Ben Taub provides excellent representation of the sociocultural diversity that exists within Houston, and patients receiving services often reflect underserved populations. Approximately 75% of patients served are racial/ethnic minorities, with approximately 40% receiving treatment under indigent or charity care and another 40% under Medicaid or Medicare. Spanish is the most spoken foreign language among patients. As Houston has one of the largest Vietnamese populations in the United States, Vietnamese is the second most spoken foreign language among patients. Among the psychology faculty at Ben Taub, two psychologists speak Spanish fluently and a third psychologist is fluent in Vietnamese. Interpreting services are also available in 150 different languages, offering interns the opportunity to develop skills working with interpreters.

Scholarly Inquiry

Various faculty members at Baylor College of Medicine are engaged in research and publication. Current research interests of the faculty include: issues of diversity/multiculturalism, severe psychopathology in racial and ethnic groups, and positive psychological processes. Interns are encouraged to become involved in ongoing research projects at Ben Taub and are also expected to make use of the scientific literature on assessment, case conceptualization, and treatment planning in their clinical activities.

Supervision & Didactics

  • Araceli Flores, Ph.D. - Dr. Flores supervises the Consultation and Liaison Service activities, which include consultation, assessment, and brief therapy with medically-ill patients. She is also the Ben Taub Psychology Fellowship Training Director and serves an administrative role authorizing leave and addressing issues specific to the Ben Taub experience.

  • Phuong T. Nguyen, Ph.D. - Dr. Nguyen is the Internship Training Co-Site Director and the supervising psychologist for interns on the inpatient psychiatry rotation. He works primarily in the psychiatric inpatient service, teaching both a team member role and the consultation model for the intern. Dr. Nguyen also leads the Advanced DBT Group, is the DBT Consultation Team Leader, and is the Program Director for the STAR Program.

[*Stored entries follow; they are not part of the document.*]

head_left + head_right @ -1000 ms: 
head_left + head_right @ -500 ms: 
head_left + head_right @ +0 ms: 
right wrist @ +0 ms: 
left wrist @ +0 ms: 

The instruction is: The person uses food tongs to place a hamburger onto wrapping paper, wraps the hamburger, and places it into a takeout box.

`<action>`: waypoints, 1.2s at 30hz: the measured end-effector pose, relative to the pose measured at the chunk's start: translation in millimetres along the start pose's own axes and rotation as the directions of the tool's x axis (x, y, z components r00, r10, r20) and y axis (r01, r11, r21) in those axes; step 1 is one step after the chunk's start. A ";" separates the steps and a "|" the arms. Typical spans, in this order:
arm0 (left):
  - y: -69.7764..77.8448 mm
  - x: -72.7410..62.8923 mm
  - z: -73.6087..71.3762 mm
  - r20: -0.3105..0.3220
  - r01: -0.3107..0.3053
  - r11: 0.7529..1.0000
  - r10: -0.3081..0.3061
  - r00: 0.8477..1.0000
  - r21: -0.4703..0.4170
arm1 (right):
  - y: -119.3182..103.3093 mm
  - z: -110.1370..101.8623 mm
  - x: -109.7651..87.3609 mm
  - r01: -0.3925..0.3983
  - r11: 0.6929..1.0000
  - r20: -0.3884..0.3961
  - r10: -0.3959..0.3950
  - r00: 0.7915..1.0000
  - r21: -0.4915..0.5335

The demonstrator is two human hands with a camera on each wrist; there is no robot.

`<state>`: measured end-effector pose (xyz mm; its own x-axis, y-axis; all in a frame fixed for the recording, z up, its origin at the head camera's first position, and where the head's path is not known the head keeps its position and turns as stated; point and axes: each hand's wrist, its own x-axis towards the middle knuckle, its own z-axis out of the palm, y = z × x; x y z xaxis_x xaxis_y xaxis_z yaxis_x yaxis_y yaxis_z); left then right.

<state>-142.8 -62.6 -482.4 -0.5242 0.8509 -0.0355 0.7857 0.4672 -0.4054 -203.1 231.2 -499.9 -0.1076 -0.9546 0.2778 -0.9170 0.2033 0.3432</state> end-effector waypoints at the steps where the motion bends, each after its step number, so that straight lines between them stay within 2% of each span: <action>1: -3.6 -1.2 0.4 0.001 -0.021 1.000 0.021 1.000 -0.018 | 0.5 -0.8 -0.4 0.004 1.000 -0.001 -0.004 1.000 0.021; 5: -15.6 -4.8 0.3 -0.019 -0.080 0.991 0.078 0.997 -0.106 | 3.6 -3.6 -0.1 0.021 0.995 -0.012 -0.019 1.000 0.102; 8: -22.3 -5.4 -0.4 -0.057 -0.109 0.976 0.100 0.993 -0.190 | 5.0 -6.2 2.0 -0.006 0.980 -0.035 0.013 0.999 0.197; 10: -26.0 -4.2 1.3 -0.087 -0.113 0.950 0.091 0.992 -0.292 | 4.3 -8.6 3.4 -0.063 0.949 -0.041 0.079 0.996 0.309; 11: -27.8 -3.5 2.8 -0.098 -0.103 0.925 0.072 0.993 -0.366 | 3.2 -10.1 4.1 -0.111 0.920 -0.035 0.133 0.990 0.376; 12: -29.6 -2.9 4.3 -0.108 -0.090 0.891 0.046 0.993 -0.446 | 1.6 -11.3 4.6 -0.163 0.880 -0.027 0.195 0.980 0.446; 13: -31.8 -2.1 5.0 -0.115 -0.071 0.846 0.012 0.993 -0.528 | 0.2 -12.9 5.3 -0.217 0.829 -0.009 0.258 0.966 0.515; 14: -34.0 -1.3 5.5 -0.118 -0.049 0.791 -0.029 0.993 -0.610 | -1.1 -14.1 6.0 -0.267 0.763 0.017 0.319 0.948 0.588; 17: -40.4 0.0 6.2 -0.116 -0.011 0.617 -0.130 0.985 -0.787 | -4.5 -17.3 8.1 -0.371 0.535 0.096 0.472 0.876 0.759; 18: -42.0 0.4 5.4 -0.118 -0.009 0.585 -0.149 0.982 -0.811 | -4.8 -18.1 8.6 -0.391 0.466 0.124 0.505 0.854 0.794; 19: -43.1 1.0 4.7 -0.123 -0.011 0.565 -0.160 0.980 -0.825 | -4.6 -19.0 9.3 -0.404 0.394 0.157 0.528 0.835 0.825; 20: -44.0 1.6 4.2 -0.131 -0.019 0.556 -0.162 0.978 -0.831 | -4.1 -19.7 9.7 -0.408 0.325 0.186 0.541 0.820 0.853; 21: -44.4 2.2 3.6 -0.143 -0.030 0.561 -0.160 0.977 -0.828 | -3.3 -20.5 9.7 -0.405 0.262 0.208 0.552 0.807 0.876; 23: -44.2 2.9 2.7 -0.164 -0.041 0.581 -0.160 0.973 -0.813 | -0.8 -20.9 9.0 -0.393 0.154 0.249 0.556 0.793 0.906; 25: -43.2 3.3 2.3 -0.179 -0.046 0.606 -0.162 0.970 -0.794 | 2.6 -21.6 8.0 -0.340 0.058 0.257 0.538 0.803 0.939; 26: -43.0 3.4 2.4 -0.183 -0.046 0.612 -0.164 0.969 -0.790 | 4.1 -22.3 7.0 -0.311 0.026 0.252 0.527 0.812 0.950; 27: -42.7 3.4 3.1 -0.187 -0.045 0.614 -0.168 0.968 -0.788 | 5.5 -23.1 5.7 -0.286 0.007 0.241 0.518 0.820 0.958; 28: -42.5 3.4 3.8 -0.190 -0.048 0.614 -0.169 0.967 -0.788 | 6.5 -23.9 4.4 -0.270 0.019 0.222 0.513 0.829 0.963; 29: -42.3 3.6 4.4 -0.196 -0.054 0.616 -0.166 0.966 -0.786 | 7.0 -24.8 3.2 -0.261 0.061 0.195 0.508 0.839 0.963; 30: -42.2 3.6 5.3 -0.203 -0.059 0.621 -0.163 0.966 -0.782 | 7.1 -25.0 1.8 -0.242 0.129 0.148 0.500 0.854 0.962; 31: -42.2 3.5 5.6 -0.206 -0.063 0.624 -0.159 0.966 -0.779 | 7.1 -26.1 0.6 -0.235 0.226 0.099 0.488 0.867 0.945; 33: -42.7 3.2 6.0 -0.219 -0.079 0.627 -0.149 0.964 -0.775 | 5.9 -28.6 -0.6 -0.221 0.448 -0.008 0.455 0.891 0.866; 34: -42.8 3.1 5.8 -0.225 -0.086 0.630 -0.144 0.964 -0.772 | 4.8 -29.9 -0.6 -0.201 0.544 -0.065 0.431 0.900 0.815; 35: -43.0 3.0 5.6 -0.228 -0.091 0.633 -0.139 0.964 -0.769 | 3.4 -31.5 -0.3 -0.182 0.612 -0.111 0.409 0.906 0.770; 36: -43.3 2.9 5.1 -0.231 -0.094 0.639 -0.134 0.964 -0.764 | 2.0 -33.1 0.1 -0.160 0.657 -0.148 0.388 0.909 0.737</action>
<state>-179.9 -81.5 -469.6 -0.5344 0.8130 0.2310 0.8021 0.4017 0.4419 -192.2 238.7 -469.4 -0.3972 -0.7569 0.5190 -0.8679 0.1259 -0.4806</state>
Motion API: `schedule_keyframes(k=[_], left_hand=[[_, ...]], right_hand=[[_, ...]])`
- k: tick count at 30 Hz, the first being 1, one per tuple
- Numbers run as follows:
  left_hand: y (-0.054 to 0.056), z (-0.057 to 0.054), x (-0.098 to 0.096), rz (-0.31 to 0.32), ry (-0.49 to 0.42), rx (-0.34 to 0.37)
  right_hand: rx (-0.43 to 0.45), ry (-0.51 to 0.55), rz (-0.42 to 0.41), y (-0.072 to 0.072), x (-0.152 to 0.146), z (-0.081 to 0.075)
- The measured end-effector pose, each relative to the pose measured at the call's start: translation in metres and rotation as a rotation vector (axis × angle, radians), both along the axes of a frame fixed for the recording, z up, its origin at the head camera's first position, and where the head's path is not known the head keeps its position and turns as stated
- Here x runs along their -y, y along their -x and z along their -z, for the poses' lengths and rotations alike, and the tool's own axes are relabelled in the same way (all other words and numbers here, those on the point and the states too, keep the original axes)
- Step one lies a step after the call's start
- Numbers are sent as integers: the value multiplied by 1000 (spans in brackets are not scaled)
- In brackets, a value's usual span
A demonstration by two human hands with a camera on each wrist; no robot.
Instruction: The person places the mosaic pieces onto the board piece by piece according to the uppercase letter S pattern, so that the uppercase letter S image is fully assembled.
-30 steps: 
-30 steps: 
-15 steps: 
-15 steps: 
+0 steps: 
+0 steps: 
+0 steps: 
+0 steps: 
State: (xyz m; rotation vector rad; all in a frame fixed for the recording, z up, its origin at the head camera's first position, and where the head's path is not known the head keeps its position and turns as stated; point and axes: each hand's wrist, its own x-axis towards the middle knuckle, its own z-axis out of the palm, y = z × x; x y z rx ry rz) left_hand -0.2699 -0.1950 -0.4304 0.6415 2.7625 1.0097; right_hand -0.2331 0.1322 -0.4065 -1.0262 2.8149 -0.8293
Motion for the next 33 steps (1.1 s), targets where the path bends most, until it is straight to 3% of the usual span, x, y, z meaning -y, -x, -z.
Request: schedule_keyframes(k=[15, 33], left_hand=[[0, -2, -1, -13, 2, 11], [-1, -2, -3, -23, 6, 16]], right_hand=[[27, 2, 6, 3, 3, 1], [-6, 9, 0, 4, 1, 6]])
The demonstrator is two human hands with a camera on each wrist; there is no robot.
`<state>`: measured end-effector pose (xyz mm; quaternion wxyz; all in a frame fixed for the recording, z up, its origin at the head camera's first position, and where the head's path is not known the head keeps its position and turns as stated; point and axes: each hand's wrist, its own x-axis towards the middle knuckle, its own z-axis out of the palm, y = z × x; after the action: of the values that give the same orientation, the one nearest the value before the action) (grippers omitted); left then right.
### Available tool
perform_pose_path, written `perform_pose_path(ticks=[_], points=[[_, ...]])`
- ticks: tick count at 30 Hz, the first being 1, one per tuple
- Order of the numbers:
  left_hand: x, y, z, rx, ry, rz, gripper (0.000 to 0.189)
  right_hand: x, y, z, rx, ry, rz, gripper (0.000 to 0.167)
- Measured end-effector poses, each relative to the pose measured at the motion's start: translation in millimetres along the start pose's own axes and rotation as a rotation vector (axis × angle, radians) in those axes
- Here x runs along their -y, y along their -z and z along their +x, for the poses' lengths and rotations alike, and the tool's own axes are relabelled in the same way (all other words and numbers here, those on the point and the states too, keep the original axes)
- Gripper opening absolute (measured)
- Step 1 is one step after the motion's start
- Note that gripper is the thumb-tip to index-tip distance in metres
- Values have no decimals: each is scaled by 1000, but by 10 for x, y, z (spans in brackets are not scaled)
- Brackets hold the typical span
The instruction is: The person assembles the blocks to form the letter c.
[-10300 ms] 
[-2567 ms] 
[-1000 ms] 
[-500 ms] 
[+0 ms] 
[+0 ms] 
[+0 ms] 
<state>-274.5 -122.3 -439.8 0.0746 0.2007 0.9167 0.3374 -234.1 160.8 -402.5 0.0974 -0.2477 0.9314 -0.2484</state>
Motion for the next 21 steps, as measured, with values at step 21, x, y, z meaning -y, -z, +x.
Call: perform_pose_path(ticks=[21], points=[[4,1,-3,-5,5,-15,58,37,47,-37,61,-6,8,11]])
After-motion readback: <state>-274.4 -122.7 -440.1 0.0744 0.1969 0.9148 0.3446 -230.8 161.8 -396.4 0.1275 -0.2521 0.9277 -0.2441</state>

  • Jeannine Tamez, Ph.D. - Dr. Tamez is the Program Director for IOP and Internship Training Co-Site Director. She supervises interns during their rotation for outpatient services. Her supervision style allows for more of a developmental model for supervision. Thus, she helps the intern identify what stage of clinical development they are currently at and, with support and feedback, helps facilitate the intern’s progression to the next stage in their clinical development.

  • DBT Consultation Team - Members of the DBT Consultation Team meet once a week to provide peer supervision, to discuss and problem-solve difficult cases, and to provide validation and support to fellow clinicians. Interns are encouraged to be active members of this consultation team and to seek peer supervision whenever necessary.

  • Weekly Psychology Team Meeting - This time is used as a weekly check-in for psychology team members. Supervisors, Postdoctoral Fellows, and Interns are encouraged to utilize this supportive space to discuss and address issues that might arise during the training year. Topics of discussion have included patient risk assessment, treatment strategies, licensing process, and administrative issues. Additionally, a formal didactic component is integrated into the psychology team meetings. Team members periodically present on a variety of topics that are relevant to their clinical work or are of particular interests to team members.

  • Postdoctoral Fellows may also provide additional supervision for interns.